Getting individual wheel weights can be difficult unless you attend an RV rally where it is being done or go to it. The Escapees provide that service at Escapades an other gatherings as well as the 3 Smart Weigh locations which you can visit. There are other organizations who do this sort of weighing, but it can be difficult to know where to find them. If you have no other resource, nearly all truck stops can weigh you for a small fee and that will give you the weights of each axle, which is far better than no weight knowledge at all. If you can find a truck scale that has no side barriers, you can get wheel weights by weighing first with all wheels on the RV pads, then a second time with only one side on the pads, preferably with that set of wheels centered on the pads and the other side off of the scale.

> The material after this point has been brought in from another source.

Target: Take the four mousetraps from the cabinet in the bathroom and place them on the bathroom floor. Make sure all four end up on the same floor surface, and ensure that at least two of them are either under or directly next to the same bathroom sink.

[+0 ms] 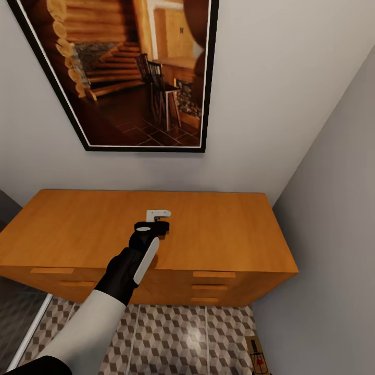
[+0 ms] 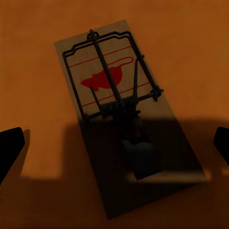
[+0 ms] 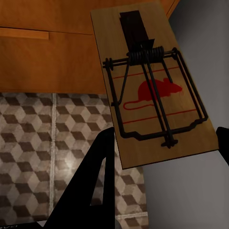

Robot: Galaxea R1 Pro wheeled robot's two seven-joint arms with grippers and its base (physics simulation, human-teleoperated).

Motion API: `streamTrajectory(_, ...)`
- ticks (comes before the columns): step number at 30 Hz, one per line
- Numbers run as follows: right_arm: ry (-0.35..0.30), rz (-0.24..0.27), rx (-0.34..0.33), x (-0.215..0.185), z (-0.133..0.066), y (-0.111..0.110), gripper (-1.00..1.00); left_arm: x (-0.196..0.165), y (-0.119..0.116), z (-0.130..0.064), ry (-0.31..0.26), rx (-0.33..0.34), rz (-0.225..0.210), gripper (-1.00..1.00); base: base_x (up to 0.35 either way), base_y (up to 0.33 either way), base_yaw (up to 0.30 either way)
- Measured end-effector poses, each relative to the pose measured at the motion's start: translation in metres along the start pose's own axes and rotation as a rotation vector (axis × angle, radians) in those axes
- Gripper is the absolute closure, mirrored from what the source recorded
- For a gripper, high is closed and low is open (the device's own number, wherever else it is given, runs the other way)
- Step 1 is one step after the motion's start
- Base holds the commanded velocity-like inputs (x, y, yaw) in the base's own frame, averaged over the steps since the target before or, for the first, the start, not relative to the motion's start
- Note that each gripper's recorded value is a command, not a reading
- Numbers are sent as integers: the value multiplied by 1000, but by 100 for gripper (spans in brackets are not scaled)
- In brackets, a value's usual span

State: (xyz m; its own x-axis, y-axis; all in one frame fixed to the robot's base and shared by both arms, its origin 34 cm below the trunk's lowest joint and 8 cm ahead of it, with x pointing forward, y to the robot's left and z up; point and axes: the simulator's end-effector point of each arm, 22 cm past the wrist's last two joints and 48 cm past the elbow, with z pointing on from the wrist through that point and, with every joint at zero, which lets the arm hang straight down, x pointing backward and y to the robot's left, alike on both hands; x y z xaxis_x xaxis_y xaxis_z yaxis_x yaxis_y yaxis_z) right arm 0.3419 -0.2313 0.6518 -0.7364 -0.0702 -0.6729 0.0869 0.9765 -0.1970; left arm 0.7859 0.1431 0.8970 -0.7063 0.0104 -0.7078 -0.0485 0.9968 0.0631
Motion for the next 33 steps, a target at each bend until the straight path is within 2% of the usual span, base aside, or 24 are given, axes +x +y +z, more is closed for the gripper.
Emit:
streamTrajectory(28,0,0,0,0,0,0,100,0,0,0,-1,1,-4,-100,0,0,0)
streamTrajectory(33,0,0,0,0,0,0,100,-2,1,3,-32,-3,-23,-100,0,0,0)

That will give you one side and by subtracting the second weight of each axle from the first you can determine what the weights are for the other side.

 

If you only have the axle weights, that is far better than nothing at all and it will tell you if you are overloaded on an axle or on the entire RV when compared to your axle weight ratings and your GVWR. If you have not done that, I suggest that you do so as soon as possible so that you know where you stand now. If the weights are far off, it will cause handling problems that no amount of extra equipment will make go away. It can also effect your tire wear.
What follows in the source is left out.